Hybrid robust optimization models for medical tourism facility location and specialties allocation
摘要
Medical tourism has affected the economies of many touristic countries. One challenge for investors entering this field is the location of medical centers and the type of specialization of each center. Although in the real world this issue is subject to various uncertainties, past research has not considered this feature. In this problem, the cost of constructing the center is a stochastic parameter, while the number of available human resources and their salaries is a fuzzy parameter. Since this problem has both random and epistemic uncertainty, three new models are presented: base robust hybrid (BRH), compensator robust hybrid (CRH), and worst-case robust hybrid (WRH). To solve these models, a combination of two solutions, scenario-based robust optimization (SRO) and robust possibilistic programming (RPP), is used. In all three models, the goal of the SRO solution is to minimize the deviation of the objective function in different scenarios from the expected value of the profit. However, the BRH model aims to minimize the difference between the two extreme possible values of the optimal values.

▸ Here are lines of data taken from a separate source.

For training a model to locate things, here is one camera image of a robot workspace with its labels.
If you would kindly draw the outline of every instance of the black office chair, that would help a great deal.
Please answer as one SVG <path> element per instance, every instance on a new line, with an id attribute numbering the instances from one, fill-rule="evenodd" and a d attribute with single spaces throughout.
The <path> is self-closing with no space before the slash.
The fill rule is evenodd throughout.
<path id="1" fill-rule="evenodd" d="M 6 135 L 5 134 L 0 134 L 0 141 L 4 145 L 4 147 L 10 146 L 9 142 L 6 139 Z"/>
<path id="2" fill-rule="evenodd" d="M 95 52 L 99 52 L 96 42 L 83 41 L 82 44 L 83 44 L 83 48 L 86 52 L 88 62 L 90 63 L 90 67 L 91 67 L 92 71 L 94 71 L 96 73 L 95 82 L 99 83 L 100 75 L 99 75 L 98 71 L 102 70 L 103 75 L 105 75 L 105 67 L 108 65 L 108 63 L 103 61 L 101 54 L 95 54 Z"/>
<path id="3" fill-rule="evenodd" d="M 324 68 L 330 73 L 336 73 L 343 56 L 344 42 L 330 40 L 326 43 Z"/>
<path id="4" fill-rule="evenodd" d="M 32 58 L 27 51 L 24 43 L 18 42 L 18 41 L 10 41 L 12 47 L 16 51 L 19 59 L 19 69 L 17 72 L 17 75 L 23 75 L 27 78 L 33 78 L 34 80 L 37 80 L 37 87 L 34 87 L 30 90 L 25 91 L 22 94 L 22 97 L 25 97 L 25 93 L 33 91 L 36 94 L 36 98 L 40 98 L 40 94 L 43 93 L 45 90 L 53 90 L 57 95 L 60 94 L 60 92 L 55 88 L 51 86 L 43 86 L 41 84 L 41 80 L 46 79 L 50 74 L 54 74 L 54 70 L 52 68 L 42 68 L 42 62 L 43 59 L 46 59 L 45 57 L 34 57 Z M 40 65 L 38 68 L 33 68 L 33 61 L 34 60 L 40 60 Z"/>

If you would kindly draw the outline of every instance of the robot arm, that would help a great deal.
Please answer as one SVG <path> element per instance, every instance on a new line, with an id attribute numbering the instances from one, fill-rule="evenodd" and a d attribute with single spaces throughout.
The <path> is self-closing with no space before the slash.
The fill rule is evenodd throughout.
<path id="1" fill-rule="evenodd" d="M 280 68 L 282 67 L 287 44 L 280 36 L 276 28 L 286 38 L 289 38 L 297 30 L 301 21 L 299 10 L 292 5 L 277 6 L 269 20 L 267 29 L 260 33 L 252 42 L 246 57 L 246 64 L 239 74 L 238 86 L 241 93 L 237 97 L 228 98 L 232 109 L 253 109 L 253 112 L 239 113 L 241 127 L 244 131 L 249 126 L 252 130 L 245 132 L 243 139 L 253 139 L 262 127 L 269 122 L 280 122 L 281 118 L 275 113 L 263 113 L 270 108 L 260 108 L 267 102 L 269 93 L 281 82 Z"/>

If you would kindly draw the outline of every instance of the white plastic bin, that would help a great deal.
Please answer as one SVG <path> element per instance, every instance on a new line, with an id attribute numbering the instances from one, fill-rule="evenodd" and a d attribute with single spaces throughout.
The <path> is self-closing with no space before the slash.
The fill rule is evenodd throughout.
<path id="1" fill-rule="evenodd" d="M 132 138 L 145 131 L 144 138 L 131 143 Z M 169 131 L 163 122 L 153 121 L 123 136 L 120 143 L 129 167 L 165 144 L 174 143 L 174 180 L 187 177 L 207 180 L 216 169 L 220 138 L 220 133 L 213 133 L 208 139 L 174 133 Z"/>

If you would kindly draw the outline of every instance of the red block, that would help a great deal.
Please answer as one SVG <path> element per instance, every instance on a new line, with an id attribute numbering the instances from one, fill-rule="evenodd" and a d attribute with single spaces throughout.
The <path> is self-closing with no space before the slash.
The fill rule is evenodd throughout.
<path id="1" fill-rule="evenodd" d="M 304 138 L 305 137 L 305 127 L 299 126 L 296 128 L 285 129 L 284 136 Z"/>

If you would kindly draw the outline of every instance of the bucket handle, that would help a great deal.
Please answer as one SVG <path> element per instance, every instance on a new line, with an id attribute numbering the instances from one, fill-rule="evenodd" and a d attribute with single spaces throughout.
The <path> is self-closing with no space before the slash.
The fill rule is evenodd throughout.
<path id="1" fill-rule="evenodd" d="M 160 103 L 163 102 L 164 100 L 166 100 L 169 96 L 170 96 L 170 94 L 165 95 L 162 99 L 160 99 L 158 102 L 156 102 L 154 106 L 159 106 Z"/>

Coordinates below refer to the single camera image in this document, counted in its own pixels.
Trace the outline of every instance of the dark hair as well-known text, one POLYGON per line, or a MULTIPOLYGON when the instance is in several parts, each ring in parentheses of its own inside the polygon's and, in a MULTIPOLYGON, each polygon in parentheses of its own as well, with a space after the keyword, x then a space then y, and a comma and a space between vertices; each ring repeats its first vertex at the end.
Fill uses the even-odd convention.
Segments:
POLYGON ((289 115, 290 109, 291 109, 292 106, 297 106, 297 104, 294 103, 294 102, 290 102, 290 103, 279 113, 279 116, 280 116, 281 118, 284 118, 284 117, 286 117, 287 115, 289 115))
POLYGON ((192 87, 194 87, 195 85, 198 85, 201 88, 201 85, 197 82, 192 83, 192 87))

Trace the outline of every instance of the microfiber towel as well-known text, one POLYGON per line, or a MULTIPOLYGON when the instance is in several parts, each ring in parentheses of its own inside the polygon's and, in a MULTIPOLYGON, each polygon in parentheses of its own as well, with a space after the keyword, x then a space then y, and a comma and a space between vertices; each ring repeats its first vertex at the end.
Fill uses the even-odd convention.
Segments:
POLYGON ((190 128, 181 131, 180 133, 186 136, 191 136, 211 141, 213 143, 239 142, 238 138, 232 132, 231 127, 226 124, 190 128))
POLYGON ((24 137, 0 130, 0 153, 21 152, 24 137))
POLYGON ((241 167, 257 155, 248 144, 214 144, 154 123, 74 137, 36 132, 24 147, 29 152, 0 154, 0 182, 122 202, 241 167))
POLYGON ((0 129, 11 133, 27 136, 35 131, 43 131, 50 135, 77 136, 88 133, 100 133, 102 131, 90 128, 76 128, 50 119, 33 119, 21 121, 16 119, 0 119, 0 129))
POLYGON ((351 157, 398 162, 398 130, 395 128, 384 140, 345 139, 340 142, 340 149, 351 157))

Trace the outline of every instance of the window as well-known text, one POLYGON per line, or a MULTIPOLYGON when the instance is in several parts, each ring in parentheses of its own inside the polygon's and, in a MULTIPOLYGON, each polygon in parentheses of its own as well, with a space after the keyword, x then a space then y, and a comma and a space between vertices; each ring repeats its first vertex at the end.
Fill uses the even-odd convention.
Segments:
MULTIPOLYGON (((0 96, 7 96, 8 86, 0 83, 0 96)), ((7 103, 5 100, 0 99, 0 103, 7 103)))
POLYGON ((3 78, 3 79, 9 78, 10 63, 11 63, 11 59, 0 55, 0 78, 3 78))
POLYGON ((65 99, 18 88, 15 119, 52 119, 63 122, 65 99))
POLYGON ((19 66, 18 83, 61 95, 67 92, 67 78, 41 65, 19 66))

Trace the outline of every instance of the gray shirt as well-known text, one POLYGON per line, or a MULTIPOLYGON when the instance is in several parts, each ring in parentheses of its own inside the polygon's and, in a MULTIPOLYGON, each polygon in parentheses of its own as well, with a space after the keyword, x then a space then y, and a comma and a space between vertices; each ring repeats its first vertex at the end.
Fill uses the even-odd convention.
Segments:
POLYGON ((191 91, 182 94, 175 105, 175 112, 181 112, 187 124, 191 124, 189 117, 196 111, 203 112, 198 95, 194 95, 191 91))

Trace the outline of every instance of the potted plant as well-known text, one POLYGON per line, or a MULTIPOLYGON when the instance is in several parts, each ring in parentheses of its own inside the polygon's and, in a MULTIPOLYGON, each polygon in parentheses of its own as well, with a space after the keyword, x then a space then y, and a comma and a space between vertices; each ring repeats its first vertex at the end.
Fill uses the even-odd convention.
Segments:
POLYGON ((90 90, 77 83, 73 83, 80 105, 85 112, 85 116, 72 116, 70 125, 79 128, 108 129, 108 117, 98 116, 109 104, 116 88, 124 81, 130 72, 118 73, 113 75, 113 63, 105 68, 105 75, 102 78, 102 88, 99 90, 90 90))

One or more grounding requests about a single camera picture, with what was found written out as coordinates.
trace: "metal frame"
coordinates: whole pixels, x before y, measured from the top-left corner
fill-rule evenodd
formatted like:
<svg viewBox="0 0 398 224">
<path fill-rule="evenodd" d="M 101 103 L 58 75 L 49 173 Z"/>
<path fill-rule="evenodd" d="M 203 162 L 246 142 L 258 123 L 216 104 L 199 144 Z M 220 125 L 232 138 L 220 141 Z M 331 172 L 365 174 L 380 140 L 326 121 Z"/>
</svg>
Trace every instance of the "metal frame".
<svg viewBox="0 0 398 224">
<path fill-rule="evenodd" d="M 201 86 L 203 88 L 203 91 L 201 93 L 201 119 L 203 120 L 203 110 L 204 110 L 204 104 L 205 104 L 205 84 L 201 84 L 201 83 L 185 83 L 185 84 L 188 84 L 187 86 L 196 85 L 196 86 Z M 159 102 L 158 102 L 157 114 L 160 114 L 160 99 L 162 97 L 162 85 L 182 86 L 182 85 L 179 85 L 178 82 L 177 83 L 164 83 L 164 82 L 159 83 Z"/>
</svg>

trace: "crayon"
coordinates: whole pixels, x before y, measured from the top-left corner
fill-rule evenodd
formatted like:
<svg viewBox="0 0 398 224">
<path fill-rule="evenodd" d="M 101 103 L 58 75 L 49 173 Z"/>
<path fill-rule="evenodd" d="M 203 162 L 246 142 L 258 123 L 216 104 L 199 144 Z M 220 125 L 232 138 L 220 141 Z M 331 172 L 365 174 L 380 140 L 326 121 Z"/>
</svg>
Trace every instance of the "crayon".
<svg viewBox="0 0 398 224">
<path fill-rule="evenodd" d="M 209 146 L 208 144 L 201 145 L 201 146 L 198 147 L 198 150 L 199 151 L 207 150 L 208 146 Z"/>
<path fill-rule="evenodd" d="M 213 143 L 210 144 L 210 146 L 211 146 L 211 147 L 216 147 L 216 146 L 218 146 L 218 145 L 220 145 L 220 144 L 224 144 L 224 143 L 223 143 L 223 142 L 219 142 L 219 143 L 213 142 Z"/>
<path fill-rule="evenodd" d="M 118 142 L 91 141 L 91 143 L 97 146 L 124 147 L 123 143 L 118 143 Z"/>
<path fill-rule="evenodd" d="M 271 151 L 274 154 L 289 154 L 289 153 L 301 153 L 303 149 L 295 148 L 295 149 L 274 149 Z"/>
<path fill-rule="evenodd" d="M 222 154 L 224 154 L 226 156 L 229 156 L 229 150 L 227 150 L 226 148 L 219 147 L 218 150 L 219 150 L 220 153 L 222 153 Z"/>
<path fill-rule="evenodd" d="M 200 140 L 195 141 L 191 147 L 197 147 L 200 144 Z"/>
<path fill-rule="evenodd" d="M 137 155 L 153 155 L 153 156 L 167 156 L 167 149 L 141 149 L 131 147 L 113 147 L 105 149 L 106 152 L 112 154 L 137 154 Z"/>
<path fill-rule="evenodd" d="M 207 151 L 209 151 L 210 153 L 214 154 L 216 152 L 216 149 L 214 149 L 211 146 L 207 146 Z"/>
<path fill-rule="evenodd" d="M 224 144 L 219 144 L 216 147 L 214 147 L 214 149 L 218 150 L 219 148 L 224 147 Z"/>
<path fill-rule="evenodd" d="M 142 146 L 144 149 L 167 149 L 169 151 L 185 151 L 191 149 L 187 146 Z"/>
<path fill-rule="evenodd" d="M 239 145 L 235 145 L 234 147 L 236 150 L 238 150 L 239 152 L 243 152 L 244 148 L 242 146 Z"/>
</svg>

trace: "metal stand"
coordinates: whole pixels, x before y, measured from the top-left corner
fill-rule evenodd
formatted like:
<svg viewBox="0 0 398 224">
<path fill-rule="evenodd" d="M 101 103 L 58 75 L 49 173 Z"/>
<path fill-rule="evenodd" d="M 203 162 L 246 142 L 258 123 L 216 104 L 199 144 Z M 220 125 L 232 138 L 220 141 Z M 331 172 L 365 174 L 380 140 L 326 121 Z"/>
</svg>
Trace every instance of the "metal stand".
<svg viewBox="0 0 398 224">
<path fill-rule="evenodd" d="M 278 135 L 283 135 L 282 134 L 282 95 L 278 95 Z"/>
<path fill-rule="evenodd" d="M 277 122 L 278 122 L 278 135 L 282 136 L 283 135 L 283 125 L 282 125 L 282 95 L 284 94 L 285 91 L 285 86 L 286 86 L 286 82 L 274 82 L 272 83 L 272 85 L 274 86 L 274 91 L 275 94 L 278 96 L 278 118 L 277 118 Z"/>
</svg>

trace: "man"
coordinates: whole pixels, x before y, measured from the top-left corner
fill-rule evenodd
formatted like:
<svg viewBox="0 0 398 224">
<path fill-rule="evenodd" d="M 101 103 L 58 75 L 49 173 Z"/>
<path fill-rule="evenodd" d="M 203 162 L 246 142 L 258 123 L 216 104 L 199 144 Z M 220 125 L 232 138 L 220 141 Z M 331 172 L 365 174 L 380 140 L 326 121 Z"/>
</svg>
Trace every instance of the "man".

The goal of the CRH model is to minimize the deviation between the expected value and minimum optimal values. The goal of the WRH model is to maximize the minimum optimal value. These models are implemented in Iran. The findings of this article give researchers and governments the opportunity to determine the optimal location and specialty for establishing a medical tourism center in any country, taking into account the types of uncertainty and the attitude of capital owners.